Have attributes of training dataset in the repository

skops-dev / skops

skops is a Python library helping you share your scikit-learn based models and put them in production

https://skops.readthedocs.io/en/stable/

MIT License

452 stars 54 forks source link

Have attributes of training dataset in the repository #266

Open merveenoyan opened 1 year ago

merveenoyan commented 1 year ago

The widget is cool and everything but it's hard to see all the unique values of categorical variables, which variables are categorical or the range for continuous columns. Couple of solutions:

Have attributes in config or README file
Have these in a separate file. Ping @skops-dev/maintainers

BenjaminBossan commented 1 year ago

I agree it would be useful to have this information.

Some questions I would have:

How would this information be collected? I don't think it's feasible to automatically derive it from the training data. Even if it's a pandas df, there is still room for ambiguity. Therefore, it sounds like the user would have to indicate the information.
What are all the different types that can exist? Categorical, ordinal, cardinal. How about time (at what resolution)? Text? Images? I don't think there is an agreed upon standard for all feature types.
Is there a standard of how to represent these types? It would be good if we didn't have to invent something new.

Of course, we don't have to have everything right from the start, but we should have an idea of what this addition would entail. And to me, it looks like it's far from trivial.

adrinjalali commented 1 year ago

I think it'd make sense to have this in the README as a part of the model card, we can have some method to generate as much info as we can from a given input dataframe for example.

BenjaminBossan commented 1 year ago

I think the reason why Merve wanted to have them in the config.json or a separate file is that this information could be used to improve the UI on Hub. E.g. in the inference widget, if we know the distinct values of a categorical features, the widget could allow to choose the value from a list. If this information is added to the README, it would make it more difficult to extract the information.

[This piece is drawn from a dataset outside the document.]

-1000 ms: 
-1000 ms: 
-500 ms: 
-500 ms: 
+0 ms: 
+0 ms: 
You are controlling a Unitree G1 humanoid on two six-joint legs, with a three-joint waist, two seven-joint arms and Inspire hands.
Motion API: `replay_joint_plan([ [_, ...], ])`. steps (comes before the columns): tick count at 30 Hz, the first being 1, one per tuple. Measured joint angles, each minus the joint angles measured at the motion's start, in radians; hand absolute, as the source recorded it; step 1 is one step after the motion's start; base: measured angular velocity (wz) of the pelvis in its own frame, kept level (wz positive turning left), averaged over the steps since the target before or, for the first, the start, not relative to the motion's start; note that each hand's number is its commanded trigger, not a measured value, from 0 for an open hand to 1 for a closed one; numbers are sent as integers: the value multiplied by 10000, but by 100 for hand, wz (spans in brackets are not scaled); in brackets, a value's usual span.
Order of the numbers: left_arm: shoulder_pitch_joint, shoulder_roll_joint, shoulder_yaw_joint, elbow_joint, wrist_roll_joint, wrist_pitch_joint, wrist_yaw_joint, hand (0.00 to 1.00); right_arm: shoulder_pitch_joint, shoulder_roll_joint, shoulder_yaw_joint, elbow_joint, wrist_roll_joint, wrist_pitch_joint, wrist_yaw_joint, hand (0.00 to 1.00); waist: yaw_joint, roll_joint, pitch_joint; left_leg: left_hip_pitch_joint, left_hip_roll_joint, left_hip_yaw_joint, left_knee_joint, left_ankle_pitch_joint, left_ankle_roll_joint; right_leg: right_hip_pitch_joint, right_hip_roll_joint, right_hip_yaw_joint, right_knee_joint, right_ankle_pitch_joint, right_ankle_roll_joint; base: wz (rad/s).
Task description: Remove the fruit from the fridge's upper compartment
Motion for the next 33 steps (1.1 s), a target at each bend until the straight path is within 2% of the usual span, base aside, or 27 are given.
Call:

adrinjalali commented 1 year ago

I see, for that I'm happy for that to be in a data-info.yml/json kinda file. We probably don't want to make the config file too large I guess?

merveenoyan commented 1 year ago

@adrinjalali I agree.

lazarust commented 1 year ago

@merveenoyan I'm happy to take this if it still needs to be done!

lazarust commented 1 year ago

@BenjaminBossan I'm happy to take this one but had a few thoughts/questions:

When should the file be generated?
Is there a list of data types that we want to support initially? You mentioned a couple above and I agree it would be pretty hard to have all of them since there isn't an agreed-upon standard.

BenjaminBossan commented 1 year ago

Thanks for taking an interest in the issue. I think there is no definite answer to your question. The initial motivation is to know in advance what options exist for categorical data to improve the widget, but I think Adrin made a good point about file size, which can easily get large if we just record all distinct values, so some kind of compromise would need to be found.

Also, for this feature to make sense, we would need to do work on the widget side as well, for which there is currently no capacity AFAIK, so I would rather not work on this feature right now.

lazarust commented 1 year ago

@BenjaminBossan Sounds good! Is there another issue I could help out with?

BenjaminBossan commented 1 year ago

If this is something you're willing to jump into, I think we have some room to improve the skops.io persistence format. For instance, support for me external libraries could be added, like scikeras (#388) or skorch :)